« Pourquoi choisir entre une voiture de luxe et un taxi autonome quand on peut avoir les deux (et en plus, dans une Gravity) ? » Voilà une question que seuls les employés d’Uber peuvent comprendre… ou s’offrir. En effet, si vous êtes du genre à collectionner les expériences improbables à San Francisco, ouvrez l’œil : une Lucid Gravity bardée de capteurs et d’autocollants « robotaxi » pourrait bien embarquer un salarié Uber un brin privilégié – et tout cela sans que personne (ou presque) ne tienne vraiment le volant.
Depuis peu, certains happy few d’Uber peuvent commander via l’appli une course en robotaxi Lucid. C’est la dernière étape avant l’ouverture au public plus tard cette année. Mais ne rangez pas encore vos peurs : une vraie personne, surnommée « opérateur de secours » (ou « personne qui s’ennuie ferme »), est toujours assise derrière le volant. La sécurité, c’est pas encore de la science-fiction…
Pour rappel, Uber a misé gros sur cette aventure en investissant 300 millions de dollars dans Lucid l’an dernier, tout en s’offrant le droit de commander au moins 20 000 Gravity SUV flambant neufs sur six ans. Ça en fait des batteries à charger et des désodorisants (automatisés ?) à accrocher au rétro !

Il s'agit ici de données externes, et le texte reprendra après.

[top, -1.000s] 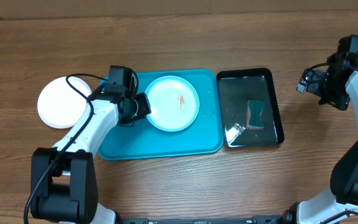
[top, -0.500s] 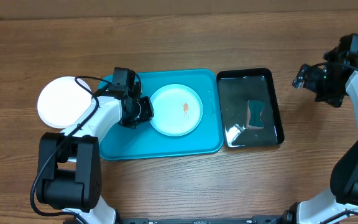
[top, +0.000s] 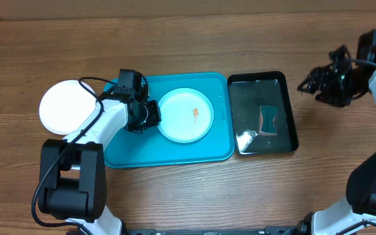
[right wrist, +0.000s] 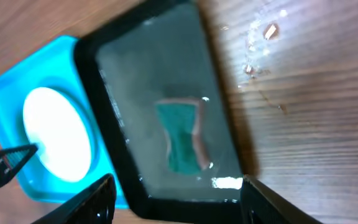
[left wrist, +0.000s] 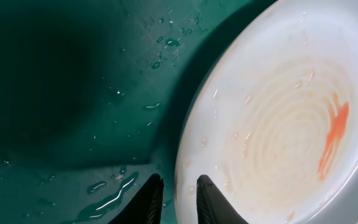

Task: Clean dirty plates on tray and stack at the side
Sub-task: 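Reach the right gripper into the black water tray to the sponge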

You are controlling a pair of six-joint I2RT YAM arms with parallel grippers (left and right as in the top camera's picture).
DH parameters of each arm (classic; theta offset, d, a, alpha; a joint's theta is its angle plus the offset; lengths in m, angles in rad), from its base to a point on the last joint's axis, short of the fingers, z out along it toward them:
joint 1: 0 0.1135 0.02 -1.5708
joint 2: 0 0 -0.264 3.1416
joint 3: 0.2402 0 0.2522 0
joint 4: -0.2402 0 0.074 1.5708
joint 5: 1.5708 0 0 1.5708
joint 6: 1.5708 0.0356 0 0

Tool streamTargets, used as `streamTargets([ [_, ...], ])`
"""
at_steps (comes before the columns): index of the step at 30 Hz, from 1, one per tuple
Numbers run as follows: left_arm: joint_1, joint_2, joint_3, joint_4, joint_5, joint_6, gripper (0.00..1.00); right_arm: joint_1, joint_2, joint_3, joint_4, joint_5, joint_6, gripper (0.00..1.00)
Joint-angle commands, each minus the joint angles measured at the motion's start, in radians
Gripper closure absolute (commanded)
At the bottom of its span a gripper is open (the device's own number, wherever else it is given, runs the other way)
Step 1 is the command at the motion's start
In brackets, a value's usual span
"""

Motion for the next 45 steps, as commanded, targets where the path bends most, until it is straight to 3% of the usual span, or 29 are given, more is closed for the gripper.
streamTargets([
  [1, -0.007, 0.004, 0.021, -0.002, -0.021, 0.029, 0.79, 0.079, -0.011, 0.066, -0.027, 0.052, -0.022, 0.34],
  [11, -0.007, 0.007, 0.020, -0.001, -0.021, 0.029, 0.82, 0.303, -0.009, -0.040, -0.021, 0.350, 0.133, 0.21],
  [20, -0.007, 0.006, 0.020, 0.005, -0.008, 0.025, 0.82, 0.377, -0.009, -0.280, 0.168, 0.414, 0.184, 0.31],
  [22, -0.007, 0.006, 0.020, 0.006, -0.005, 0.025, 0.82, 0.377, -0.009, -0.332, 0.230, 0.414, 0.184, 0.38],
  [29, -0.007, 0.006, 0.020, 0.007, -0.005, 0.025, 0.82, 0.377, -0.009, -0.457, 0.421, 0.409, 0.179, 0.33],
  [42, -0.007, 0.006, 0.020, 0.010, -0.002, 0.025, 0.82, 0.376, -0.009, -0.564, 0.591, 0.398, 0.176, 0.33],
  [45, -0.007, 0.006, 0.020, 0.010, -0.002, 0.025, 0.82, 0.376, -0.009, -0.576, 0.614, 0.398, 0.176, 0.42],
])
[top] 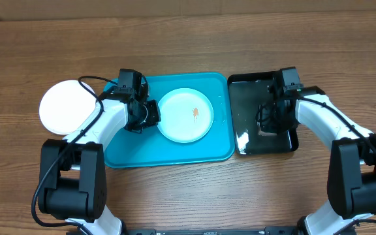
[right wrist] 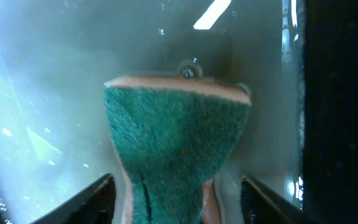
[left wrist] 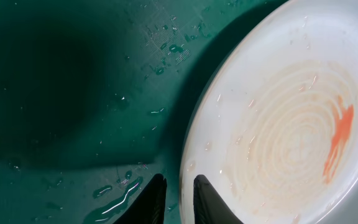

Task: Clean dirty plates on tray and stack at the side
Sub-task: 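Reach the right gripper into the black water tray to the sponge, then grasp the green sponge with the right gripper and dip it in water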

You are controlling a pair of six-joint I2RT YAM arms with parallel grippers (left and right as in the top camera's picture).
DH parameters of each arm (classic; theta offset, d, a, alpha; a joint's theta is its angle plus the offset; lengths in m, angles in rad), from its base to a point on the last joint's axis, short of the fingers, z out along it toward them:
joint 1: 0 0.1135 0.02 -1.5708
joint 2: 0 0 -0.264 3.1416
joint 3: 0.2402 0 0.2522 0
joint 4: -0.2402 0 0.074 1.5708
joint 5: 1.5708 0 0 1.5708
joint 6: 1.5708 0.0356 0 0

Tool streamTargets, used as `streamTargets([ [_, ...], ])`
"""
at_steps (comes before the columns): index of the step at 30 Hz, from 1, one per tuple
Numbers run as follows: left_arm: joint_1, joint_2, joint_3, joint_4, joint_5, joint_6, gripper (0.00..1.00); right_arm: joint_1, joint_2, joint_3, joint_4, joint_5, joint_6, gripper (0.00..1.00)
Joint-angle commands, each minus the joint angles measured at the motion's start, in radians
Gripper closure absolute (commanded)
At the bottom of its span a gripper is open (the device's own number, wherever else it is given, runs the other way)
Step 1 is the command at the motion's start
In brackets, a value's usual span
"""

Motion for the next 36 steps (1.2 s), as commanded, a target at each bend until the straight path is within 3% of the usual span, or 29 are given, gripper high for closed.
streamTargets([
  [1, -0.007, 0.006, 0.019, 0.003, 0.012, 0.011, 0.82, 0.000, -0.008, -0.009, 0.016, -0.002, 0.007, 0.47],
  [3, -0.007, 0.006, 0.019, 0.003, 0.012, 0.011, 0.81, 0.000, -0.008, -0.005, 0.018, -0.002, 0.007, 0.53],
  [8, -0.005, 0.006, 0.020, 0.005, 0.008, 0.011, 0.74, 0.000, -0.008, 0.005, 0.018, -0.002, 0.007, 0.53],
  [19, -0.005, 0.006, 0.022, 0.016, 0.008, 0.011, 0.84, 0.000, -0.009, 0.042, -0.014, -0.002, 0.007, 0.48],
  [25, -0.005, 0.006, 0.021, -0.001, -0.040, 0.011, 0.77, 0.000, -0.008, 0.044, -0.046, -0.002, 0.007, 0.48],
  [36, -0.024, 0.007, 0.011, 0.011, -0.052, 0.011, 0.84, 0.000, -0.008, 0.042, -0.053, -0.002, 0.007, 0.51],
])
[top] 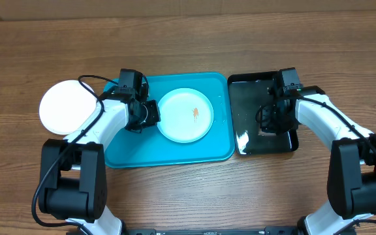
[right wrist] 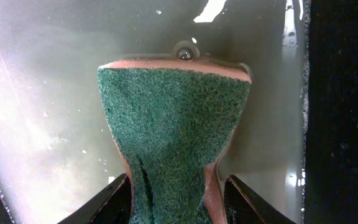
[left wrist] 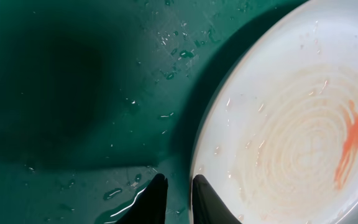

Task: Clean dirty plates on tray and stack at the side
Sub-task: 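Grasp the green sponge with the right gripper and dip it in water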

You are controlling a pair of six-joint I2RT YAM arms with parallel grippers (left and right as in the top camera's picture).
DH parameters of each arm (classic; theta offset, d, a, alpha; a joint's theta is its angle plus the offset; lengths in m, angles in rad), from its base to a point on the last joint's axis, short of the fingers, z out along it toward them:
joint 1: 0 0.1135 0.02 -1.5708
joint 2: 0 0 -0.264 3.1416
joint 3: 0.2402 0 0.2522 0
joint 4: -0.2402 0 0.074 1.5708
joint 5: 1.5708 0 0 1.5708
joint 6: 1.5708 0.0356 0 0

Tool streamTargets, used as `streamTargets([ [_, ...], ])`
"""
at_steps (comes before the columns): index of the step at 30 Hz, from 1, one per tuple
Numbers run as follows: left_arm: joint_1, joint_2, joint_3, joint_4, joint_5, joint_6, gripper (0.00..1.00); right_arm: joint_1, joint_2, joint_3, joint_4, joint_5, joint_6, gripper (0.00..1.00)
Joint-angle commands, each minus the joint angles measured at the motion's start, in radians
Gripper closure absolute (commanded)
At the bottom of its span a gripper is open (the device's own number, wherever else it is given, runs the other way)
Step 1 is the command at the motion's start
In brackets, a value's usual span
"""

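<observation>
A white dirty plate (top: 183, 115) with an orange smear (left wrist: 350, 146) lies on the wet blue tray (top: 168, 153). My left gripper (top: 150, 115) is at the plate's left rim. In the left wrist view its gripper (left wrist: 179, 182) is nearly closed, and the rim (left wrist: 194, 163) runs into the narrow gap. My right gripper (top: 272, 121) is down in the black water tray (top: 256, 76). There its gripper (right wrist: 177, 182) straddles the waist of a green sponge (right wrist: 176, 118). The left finger touches the sponge and a sliver of gap shows on the right.
A clean white plate (top: 64, 106) sits on the wooden table left of the blue tray. Water drops and a small puddle (left wrist: 120, 193) lie on the tray beside the dirty plate. The black tray's raised wall (right wrist: 340, 112) stands close on the sponge's right.
My right gripper's fingers have drawn in closer to the sponge's sides, and the sponge looks slightly larger in its wrist view. The left gripper and the plate are barely shifted.
At first my right gripper was wide open over bare table right of the black tray, and the left was at the plate's rim. Then the right arm was nearer the black tray. Later it straddled the sponge in the water, and now its fingers are narrower around it.
</observation>
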Motion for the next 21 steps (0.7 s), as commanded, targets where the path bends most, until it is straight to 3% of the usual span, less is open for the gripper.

Quand la route de l’innovation se mêle à la route tout court, il faut bien s’attendre à quelques virages inattendus…
La recette magique de ce robotaxi ? Un SUV Lucid Gravity dernier cri, boosté par Nuro et son système d’autonomie, alimenté par le super-cerveau Nvidia Drive AGX Thor (plus intelligent que votre GPS de 2012, c’est promis). Caméras haute-définition, lidar dernier cri et une panoplie de radars : on n’a jamais eu autant d’yeux sur la route, même pour zieuter les scooteurs électriques qui déboulent sans prévenir.
Petit aperçu du futur proche : Uber souhaite à terme posséder et faire rouler cette flotte de Gravity robotaxis – sûrement avec l’aide d’un tiers mais qui, on ne sait pas encore (peut-être un stagiaire, qui sait ?). La production en série de ces engins débute à la fin 2026, assez le temps pour que votre permis expire et que l’IA le renouvelle (on plaisante… enfin, peut-être).
Pour affiner leur système, Nuro a d’abord fait des crash-tests en circuit fermé, avant d’autoriser ses Gravity autonomes à arpenter les rues américaines en conditions réelles – et pas pour acheter une baguette, mais bien pour collecter un max de données. Aujourd’hui, ils ont une centaine de ces bolides bardés de capteurs : ça fait beaucoup de Gravity, et probablement zéro gravité côté distraction au volant.
Le vrai défi, à écouter Nuro, n’est pas tant de rouler droit, mais de réussir les arrêts et départs pour les clients : pas facile de faire la différence entre une poubelle et un passager impatient ! Tant pis, pour l’instant, ces tests servent surtout à éviter que le robotaxi ne se trompe et appelle un pigeon au lieu d’un humain en costard.